Why the Banks Don’t Want Us to Invest in Physical Precious Metals

It comes down to control. Every cent that an investor puts into physical metals is a cent that is not going into the banks. When money is in their banks, it is being traded through their systems. If you want to buy a stock. There is a fee for that. Sell a stock, usually there is a fee for that. The list of ways bank fee you are getting extensive. Overdraft fees to bank wire fees, it seems these days there is a fee for everything.

The masses are incredibly sheeple minded. We have been taught to buy low and sell high but the fear of missing out is a strong emotion. Back in 2005-2006, everyone had a hand in real estate. Some people were making a killing on rentals while some were flipping houses faster than McDonald’s can flip burgers. The amount of money coming into investors hands were staggering. This also pushed the market into a bubble territory. It didn’t help that banks were still lending at incredible rates so new and uneducated investors could now get a piece of the profits. In 2008, the real-estate bubble burst and many Americans lost their homes and retirements. This is the effect of bubble markets.

The banks cannot allow the physical metals markets to grow in value. If they allow the gold and silver markets to boom then the masses will run to that market just like they did in real estate. Some will purchase ETFs and the banks will continue to control investors’ money, but some will buy physical metals. Once the cash is in a physical product, there are no continued fees that can be charge. There is big money in everything from ATM fees to wire transfer fees, but the real money comes from managed mutual funds.

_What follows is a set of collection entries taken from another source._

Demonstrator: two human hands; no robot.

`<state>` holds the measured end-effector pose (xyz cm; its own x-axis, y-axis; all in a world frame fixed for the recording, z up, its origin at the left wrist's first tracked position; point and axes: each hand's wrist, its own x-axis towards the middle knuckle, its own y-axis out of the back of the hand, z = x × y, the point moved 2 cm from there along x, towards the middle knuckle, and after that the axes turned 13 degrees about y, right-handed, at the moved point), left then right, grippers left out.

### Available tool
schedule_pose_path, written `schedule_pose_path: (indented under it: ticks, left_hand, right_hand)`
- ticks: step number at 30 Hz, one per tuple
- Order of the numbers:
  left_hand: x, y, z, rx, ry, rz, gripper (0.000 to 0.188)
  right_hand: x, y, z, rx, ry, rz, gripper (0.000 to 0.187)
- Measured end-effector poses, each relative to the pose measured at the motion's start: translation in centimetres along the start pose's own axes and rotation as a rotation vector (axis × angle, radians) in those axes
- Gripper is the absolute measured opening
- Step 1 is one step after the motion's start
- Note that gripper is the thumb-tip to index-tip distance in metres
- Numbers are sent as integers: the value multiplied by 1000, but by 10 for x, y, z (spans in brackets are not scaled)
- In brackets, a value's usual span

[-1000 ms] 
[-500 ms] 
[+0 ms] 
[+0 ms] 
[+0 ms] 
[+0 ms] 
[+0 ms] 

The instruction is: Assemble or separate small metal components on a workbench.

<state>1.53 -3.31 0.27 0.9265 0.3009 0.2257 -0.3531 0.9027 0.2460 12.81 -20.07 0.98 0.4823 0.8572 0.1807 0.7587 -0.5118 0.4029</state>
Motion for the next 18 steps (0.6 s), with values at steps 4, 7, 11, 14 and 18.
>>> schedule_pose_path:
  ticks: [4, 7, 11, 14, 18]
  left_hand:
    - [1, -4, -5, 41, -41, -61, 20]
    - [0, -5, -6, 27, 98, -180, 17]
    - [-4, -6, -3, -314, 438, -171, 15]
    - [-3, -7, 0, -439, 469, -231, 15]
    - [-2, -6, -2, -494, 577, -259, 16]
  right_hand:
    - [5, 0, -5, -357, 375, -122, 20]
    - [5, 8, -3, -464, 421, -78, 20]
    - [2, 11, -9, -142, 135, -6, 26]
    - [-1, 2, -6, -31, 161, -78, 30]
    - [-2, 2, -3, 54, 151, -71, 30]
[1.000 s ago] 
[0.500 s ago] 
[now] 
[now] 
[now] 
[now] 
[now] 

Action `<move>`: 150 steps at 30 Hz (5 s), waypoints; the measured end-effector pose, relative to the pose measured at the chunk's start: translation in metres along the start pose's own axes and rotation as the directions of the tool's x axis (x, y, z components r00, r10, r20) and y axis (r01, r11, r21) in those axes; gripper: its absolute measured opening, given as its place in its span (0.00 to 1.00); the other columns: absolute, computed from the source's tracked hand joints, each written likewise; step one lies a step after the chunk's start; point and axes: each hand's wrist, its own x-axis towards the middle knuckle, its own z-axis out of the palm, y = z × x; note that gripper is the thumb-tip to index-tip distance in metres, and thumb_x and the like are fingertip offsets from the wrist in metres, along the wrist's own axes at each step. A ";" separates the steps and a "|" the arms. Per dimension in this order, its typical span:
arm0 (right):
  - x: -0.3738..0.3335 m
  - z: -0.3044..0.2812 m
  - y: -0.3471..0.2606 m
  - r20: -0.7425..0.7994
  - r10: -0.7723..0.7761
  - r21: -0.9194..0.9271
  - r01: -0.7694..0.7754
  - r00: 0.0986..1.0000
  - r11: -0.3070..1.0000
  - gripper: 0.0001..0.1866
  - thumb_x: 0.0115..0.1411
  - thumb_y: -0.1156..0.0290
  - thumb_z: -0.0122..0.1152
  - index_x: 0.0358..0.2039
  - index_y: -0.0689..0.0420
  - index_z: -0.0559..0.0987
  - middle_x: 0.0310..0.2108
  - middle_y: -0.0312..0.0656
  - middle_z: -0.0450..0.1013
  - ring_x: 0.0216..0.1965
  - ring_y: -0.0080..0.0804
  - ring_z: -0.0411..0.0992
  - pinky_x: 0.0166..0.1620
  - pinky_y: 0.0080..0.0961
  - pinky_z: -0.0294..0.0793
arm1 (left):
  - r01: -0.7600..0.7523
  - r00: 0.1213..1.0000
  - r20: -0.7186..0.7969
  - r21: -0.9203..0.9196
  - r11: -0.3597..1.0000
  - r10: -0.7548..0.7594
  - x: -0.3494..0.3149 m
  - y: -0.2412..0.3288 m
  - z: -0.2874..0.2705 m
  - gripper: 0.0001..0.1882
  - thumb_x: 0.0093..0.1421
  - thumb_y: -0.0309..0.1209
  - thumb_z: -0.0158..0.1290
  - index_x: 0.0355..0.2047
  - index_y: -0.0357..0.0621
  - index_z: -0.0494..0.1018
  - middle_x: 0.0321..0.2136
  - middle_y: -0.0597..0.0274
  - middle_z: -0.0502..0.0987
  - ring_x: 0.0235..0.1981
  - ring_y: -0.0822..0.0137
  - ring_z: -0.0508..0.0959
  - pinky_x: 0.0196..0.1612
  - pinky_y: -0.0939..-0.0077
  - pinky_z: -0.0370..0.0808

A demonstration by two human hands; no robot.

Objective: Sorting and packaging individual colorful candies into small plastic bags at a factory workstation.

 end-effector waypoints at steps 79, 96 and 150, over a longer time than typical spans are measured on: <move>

The Money-Making Power of Mutual Funds

Forbes wrote an article revealing the actual cost of owning a mutual funds. To sum up the report, the average mutual fund owner is paying 1.19% in disclosed costs and 1.44% in hidden costs. This doesn’t even touch that stocks in mutual funds can be traded everyday causing the investors to pay short term capital gains tax on anything that makes profit. These fees are yearly and as your money grows so does the compounding effects of the fees.

To put the power of fees into perspective, let’s say you had $100,000 in a mutual fund charging you 2.6% a year in fees for 25 years with an average return of investment at 8%. At the end of the 25 years, you will have $354,460, but you will have paid $137,620 in fees. Had you paid no fees at all your balance would be at $684,848. No wonder banks don’t want your money to leave their hands.

The banks aren’t going to stop. At this point, it seems like getting caught influencing these markets and getting slapped with settlements is just the cost of doing business. Actively suppressing the silver markets increases the bottom line for all banks and it is here to stay until we see another major market collapse.